Johnny Austin, Head of Navigation Data at Mapbox

Tell us a bit about yourself and what you do?

After being raised in Saginaw, MI, I graduated from the prestigious Tuskegee University with a BS in Computer Science. I came to the DC area right after college after landing a Government contracting gig. I did a lot of soul-searching those first few years of my career after I realized Government work wasn’t for me. I eventually broke into the startup world which is much more my cup of tea (I like my tattoos and jeans).

After some time, a managerial opportunity was made available to me, and I decided to give it a try. I figured if I didn’t like it, I could always go back to coding full time. It turned out to be great.
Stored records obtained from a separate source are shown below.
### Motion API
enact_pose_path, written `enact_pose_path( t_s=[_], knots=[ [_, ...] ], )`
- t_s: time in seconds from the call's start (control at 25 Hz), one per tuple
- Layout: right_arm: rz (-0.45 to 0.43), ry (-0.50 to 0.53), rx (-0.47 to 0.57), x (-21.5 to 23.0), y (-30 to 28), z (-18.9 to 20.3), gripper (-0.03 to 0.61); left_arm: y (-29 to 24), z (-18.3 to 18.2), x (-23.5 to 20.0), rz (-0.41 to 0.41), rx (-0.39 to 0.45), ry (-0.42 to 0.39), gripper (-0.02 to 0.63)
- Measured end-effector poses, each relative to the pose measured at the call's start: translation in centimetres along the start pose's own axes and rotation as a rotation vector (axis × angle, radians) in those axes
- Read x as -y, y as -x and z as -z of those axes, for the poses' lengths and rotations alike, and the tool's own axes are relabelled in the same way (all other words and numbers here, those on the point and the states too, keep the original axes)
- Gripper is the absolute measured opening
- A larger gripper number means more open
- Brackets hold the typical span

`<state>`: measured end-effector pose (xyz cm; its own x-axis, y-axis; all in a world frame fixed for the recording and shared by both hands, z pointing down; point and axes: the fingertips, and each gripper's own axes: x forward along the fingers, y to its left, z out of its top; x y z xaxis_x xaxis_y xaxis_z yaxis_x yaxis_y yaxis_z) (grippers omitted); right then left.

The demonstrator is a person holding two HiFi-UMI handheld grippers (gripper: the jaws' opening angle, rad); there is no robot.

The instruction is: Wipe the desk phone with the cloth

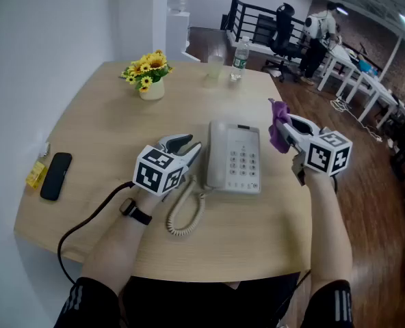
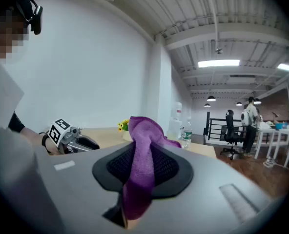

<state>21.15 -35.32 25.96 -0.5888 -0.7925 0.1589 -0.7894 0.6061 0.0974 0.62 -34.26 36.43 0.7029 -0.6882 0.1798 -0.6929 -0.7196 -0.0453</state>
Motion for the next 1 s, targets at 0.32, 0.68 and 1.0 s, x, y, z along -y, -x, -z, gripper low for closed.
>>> enact_pose_path(
  t_s=[0.32,0.68,1.0],
  knots=[
    [-0.175,0.036,-0.274,-3.6,-10.3,3.1,0.089,0.2,0.3,0.2,0.002,-0.009,-0.005,0.112],
    [-0.257,0.146,-0.439,-6.0,-14.1,6.5,0.087,0.1,0.2,0.4,0.003,-0.015,-0.03,0.111],
    [-0.121,0.168,-0.574,-0.3,-9.9,8.5,0.087,0.1,0.2,0.4,0.004,-0.012,-0.024,0.112]
  ],
)
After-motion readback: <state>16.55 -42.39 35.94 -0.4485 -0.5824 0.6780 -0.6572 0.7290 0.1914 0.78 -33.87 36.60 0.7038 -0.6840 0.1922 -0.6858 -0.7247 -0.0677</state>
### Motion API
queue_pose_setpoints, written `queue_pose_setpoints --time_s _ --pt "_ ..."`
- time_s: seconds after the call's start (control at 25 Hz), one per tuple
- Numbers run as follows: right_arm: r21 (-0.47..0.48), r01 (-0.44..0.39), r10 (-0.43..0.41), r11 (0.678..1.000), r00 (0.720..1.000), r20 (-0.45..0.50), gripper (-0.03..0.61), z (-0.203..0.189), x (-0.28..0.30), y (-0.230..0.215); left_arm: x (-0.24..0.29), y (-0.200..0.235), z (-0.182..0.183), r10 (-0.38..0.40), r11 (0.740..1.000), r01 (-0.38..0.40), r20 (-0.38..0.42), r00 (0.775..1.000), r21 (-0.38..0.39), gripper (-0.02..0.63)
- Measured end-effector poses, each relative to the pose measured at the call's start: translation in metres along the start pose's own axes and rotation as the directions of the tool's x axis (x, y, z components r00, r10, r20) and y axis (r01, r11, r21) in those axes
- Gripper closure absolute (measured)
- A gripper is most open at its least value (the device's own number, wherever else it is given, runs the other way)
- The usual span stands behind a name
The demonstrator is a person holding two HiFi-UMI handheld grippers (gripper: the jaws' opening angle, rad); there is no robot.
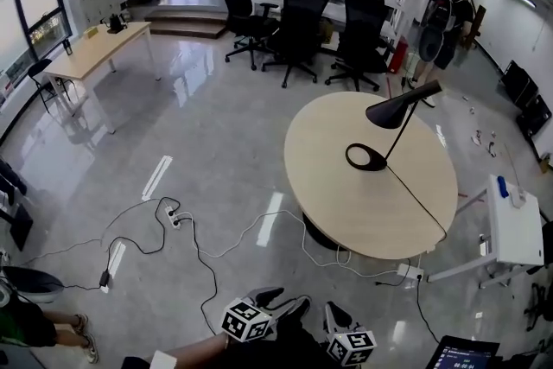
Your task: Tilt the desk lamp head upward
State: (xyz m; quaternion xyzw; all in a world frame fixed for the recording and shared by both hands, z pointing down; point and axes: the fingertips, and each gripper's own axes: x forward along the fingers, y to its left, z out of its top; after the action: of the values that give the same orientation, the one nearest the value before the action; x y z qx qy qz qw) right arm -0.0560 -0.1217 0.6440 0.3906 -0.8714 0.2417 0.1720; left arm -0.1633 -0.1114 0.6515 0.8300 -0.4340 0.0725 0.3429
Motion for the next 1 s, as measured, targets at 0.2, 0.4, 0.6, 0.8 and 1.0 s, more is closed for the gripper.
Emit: queue_pose_setpoints --time_s 0.2,0.4,0.6,0.8,1.0 --pt "-0.043 -0.052 0.053 0.998 0.998 0.036 0.574 0.052 0.037 -0.030 0.025 0.023 0.047 0.078 0.996 -0.079 0.019 0.997 0.034 0.414" --pt "-0.078 -0.100 0.105 0.992 0.992 0.074 0.574 0.094 0.061 -0.065 0.068 0.019 0.103 0.080 0.993 -0.088 0.099 0.992 0.076 0.414" --pt "-0.058 -0.099 0.105 0.993 0.988 0.113 0.574 0.110 0.073 -0.109 0.105 0.020 0.115 0.082 0.990 -0.092 0.098 0.992 0.103 0.416" --pt "0.000 -0.070 0.070 0.998 0.987 0.148 0.574 0.131 0.071 -0.148 0.127 0.020 0.142 0.107 0.989 -0.117 0.109 0.988 0.087 0.496" --pt "0.051 -0.036 0.031 0.998 0.995 0.096 0.574 0.123 0.074 -0.168 0.145 0.020 0.144 0.079 0.996 -0.082 0.083 0.993 0.040 0.495"
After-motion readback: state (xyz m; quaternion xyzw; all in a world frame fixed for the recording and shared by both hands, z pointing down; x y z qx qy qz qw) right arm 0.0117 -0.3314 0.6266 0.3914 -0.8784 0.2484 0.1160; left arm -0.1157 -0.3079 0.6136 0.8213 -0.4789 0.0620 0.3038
Granted, I was able to keep doing engineering work a significant amount of time, but I enjoy mentoring and growing others.

Currently, I’m the Head of Navigation Data at Mapbox in Washington, DC. My team is focused on data creation, maintenance, and validation for making navigable world maps. The group consists of designers, engineers, data scientists, and strategists who are experts in building a dataset that allows people to explore the world. Before this, I worked at Capital One as a Tech Fellow where I was part of a team of engineers who were charged with helping Capital One transform itself from a bank to a technology company. I’ve taught part-time Web Development and JavaScript courses for General Assembly, and I love volunteering to help teach programming to underserved communities. I’m also advising a couple of early-stage start-ups in the DC area.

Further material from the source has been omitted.